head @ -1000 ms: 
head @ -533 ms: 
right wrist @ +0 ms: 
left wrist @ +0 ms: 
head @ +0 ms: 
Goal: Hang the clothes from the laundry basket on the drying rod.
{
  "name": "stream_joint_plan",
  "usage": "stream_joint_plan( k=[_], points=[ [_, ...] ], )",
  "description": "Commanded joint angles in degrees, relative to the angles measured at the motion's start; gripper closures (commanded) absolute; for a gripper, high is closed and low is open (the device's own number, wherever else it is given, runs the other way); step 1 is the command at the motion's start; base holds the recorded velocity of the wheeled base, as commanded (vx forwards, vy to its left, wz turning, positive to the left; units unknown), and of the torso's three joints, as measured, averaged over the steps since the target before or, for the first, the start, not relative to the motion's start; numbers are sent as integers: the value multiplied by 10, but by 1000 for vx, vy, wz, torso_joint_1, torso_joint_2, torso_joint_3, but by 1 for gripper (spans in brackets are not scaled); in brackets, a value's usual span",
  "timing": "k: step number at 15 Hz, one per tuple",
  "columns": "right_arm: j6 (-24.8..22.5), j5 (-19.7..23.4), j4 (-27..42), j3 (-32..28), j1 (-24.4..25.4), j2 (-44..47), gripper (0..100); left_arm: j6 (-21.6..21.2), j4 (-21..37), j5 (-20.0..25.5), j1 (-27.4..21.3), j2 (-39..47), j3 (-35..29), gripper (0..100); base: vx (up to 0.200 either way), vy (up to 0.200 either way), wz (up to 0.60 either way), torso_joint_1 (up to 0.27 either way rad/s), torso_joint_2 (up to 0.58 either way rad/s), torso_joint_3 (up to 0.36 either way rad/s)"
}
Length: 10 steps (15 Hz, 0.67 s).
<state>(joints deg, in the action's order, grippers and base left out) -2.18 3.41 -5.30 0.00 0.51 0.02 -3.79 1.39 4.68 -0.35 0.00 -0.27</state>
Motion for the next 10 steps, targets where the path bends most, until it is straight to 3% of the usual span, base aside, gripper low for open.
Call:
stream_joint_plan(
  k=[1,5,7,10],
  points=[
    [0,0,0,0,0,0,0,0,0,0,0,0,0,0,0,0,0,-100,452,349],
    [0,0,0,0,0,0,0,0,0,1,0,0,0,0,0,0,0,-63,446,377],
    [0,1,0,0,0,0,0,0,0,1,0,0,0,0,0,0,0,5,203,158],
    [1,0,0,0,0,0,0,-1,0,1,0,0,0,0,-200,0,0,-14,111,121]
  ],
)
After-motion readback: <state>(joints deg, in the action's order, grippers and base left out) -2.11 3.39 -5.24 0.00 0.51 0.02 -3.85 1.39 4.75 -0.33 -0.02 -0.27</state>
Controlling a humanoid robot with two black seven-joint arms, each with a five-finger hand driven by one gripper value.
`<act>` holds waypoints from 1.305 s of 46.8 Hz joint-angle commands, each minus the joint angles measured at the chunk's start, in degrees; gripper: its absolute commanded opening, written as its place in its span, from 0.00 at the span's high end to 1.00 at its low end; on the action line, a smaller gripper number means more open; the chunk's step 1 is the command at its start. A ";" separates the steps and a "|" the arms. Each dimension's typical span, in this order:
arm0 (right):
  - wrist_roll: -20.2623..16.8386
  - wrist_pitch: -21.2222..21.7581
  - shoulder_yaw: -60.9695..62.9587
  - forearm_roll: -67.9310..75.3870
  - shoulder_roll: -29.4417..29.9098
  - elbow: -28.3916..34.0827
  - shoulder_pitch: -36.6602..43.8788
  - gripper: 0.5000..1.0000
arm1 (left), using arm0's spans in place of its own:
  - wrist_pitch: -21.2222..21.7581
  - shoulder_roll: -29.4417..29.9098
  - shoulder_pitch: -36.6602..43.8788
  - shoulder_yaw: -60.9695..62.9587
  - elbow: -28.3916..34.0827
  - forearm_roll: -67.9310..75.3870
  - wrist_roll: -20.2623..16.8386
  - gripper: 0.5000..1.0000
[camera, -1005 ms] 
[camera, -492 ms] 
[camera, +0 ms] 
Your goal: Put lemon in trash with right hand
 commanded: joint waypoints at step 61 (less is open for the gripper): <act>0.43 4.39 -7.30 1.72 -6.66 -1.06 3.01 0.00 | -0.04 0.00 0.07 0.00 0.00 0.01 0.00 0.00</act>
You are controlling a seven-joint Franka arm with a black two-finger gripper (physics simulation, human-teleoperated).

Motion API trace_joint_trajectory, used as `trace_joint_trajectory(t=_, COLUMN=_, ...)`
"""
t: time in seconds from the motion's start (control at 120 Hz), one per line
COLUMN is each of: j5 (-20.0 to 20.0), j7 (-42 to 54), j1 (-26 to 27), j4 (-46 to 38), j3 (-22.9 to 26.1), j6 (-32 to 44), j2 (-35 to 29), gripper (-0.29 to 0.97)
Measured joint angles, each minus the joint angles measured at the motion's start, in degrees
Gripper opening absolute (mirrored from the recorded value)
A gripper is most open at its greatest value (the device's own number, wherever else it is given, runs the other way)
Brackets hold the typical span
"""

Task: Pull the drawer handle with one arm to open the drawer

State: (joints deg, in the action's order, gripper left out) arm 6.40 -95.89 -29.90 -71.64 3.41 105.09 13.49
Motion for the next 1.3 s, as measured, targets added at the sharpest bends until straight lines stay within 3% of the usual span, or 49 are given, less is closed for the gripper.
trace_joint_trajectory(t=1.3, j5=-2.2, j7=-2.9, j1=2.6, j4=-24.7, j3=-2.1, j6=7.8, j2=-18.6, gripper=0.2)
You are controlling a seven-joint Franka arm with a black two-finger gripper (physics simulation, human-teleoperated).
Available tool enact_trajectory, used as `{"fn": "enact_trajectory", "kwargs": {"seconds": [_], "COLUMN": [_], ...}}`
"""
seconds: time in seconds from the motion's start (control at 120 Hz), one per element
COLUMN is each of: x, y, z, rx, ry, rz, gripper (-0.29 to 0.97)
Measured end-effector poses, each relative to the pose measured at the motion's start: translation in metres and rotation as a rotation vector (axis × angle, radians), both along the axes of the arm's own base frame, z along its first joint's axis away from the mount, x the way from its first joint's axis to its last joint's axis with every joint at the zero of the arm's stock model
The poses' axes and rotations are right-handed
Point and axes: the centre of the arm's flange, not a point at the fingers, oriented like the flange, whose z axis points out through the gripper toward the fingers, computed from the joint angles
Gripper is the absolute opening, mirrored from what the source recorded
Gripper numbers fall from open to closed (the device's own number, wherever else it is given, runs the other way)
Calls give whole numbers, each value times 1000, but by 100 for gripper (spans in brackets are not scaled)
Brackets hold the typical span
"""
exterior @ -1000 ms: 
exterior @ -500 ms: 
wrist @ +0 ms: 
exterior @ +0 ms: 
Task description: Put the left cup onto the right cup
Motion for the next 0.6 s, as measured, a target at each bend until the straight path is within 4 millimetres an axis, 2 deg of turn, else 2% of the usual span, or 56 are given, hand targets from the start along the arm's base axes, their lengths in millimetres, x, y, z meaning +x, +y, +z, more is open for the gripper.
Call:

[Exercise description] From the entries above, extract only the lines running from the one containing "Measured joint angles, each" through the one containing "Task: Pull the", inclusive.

[Solution for this task]
Measured joint angles, each minus the joint angles measured at the motion's start, in degrees
Gripper opening absolute (mirrored from the recorded value)
A gripper is most open at its greatest value (the device's own number, wherever else it is given, runs the other way)
Brackets hold the typical span
"""

Task: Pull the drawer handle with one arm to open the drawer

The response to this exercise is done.